А то, что слова принадлежат Томасу Джефферсону было, по нашим временам, еще и отягчающим обстоятельством: знаем мы этих ваших Джефферсонов из пиндоского Госдепа.

В общем, Ленка отправилась отбивать сына из узилища, благо, что она, как врач, была в полицейских кругах хорошо известна, и могла рассчитывать на сочувственное к ней отношение.

А мы пошли домой, где нас ждал праздничный ужин.

Агафон уже пришел в себя, но глаза его горели от возбуждения. Кот тоже бил хвостом у меня на плече, явно предвкушая момент, когда он попадет домой и начнет постить в соцсети рассказ о встрече с двумя главными классиками марксизма-ленинизма, получая в ответ от своих хвостатых и бесхвостых подписчиков и читателей тучи лайков.

Я же был крайне удручен.

— Такая была возможность спросить у них самих, напрямую — что нам сейчас делать, в ситуации стагнации социалистического движения и отмашки маятника вправо, — горько сказал я хвостам. — А вы даже не сказали мне, кто стоял рядом. Зверьё вы неблагодарное!

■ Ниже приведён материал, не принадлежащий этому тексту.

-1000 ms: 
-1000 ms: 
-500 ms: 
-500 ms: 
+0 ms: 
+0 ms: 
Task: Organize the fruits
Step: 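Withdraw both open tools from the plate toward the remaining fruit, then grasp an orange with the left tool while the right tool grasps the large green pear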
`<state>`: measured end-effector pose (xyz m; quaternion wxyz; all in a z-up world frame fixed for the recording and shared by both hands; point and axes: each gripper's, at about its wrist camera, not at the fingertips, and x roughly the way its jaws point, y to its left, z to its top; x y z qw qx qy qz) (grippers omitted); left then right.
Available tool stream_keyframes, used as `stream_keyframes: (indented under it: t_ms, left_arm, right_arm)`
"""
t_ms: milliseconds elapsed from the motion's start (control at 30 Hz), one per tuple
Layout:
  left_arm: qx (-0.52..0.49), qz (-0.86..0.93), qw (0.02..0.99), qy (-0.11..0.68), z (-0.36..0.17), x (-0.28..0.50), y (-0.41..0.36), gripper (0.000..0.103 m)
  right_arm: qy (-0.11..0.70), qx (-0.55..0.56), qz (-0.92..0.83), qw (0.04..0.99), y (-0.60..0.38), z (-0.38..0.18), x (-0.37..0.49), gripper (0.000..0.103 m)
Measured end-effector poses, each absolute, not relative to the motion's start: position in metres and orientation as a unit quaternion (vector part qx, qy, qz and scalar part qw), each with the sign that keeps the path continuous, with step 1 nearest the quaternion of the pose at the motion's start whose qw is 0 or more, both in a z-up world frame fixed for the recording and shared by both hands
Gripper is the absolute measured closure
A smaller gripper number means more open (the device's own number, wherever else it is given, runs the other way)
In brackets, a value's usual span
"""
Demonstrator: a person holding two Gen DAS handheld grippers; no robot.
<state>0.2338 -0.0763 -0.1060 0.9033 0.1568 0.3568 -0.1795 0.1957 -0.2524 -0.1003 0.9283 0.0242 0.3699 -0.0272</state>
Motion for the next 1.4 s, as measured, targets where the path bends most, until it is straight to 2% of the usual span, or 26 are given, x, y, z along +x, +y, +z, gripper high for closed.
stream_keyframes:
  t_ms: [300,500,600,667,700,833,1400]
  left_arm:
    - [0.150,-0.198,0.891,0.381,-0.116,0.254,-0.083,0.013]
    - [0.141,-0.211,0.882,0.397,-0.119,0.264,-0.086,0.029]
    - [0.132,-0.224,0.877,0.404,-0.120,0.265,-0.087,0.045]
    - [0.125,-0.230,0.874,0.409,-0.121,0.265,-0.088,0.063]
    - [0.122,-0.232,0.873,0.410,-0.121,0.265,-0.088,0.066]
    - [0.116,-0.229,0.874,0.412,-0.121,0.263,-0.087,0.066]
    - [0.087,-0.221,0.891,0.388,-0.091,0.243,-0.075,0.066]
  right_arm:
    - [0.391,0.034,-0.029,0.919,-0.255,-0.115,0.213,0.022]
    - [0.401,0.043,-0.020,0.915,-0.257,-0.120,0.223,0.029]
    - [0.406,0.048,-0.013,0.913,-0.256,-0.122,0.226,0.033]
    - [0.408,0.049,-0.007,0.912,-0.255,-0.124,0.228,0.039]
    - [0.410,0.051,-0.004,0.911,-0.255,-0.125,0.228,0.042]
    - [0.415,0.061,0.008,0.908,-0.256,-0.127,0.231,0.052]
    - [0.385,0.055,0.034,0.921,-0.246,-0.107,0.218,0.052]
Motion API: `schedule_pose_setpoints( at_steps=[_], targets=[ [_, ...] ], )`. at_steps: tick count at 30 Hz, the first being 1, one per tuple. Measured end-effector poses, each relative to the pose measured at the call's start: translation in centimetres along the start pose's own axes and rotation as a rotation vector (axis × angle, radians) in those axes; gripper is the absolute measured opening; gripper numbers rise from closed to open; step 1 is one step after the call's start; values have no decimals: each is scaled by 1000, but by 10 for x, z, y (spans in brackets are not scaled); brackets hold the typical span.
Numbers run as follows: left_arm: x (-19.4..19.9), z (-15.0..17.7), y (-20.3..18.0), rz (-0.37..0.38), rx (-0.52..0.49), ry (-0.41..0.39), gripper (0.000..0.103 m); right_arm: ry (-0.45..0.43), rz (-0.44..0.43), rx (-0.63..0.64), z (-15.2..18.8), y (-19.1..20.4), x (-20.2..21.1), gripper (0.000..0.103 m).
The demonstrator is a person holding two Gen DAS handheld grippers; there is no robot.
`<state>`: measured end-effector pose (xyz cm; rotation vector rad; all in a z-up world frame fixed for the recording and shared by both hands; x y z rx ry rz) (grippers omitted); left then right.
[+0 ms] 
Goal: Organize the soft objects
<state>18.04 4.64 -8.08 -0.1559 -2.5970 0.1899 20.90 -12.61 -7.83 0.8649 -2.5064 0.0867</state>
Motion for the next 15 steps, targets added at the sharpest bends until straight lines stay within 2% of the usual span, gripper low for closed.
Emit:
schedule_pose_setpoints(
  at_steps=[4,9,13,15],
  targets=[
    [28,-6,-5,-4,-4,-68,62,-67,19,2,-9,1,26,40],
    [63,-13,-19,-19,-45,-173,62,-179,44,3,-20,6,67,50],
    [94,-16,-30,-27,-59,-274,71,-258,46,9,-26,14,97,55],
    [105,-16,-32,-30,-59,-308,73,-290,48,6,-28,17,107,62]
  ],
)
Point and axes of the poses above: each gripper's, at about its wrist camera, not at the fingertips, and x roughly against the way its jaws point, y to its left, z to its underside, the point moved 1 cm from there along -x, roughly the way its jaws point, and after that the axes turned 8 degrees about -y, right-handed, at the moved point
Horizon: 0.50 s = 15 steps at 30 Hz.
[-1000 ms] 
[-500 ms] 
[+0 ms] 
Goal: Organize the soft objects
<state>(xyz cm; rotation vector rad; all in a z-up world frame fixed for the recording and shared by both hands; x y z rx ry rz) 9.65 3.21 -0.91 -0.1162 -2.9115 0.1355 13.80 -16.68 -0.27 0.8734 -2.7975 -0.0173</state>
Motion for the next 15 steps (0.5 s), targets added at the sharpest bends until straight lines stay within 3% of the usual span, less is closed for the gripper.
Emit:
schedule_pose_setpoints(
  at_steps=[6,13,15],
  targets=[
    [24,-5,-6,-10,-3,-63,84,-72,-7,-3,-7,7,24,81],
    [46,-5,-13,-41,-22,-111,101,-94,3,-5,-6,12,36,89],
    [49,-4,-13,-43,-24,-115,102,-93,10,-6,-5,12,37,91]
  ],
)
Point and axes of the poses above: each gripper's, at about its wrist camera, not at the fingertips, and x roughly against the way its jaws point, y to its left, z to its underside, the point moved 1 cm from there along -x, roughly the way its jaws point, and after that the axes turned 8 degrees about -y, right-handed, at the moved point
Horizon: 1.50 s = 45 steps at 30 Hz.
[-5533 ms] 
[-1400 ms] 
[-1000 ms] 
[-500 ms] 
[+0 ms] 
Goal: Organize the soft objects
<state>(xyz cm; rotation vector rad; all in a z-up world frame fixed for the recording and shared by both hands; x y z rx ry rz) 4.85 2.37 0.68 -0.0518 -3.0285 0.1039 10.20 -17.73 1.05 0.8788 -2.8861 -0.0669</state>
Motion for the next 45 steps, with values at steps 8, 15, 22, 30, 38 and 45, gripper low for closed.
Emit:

— Так все же тебе объяснили, — сказал Кот. — Искать главное звено. За которое браться. И тянуть.

Как ни странно, Агафон с ним согласился, коротко пролаяв: «Да! Именно!»

— Так какое оно, это главное звено? — спросил я, не ожидая, впрочем, услышать никакого вразумительного ответа. Но услышал.

— Технологии, — сказал Кот. — Буржуи сами создали то, что сведет их в могилу.

— Классовая война, — прорычал Агафон. — Социализм — или смерть.

У дома мы увидели Ленку с сыном. Агафон радостно залаял, Кот не менее радостно замяукал.

Впереди нас ждали праздничный ужин и просмотр DVD со спектаклем Театра на Таганке «Десять дней, которые потрясли мир» с участием Владимира Высоцкого. День удался, короче. Праздник не зависит от того, что какие-то временщики делают вид, что сто лет назад в России ничего не произошло.

И все-таки было обидно, что я не смог задать заглянувшим на праздник в нашу Вселенную двум очень умным товарищам несколько крайне важных вопросов. А они у меня были.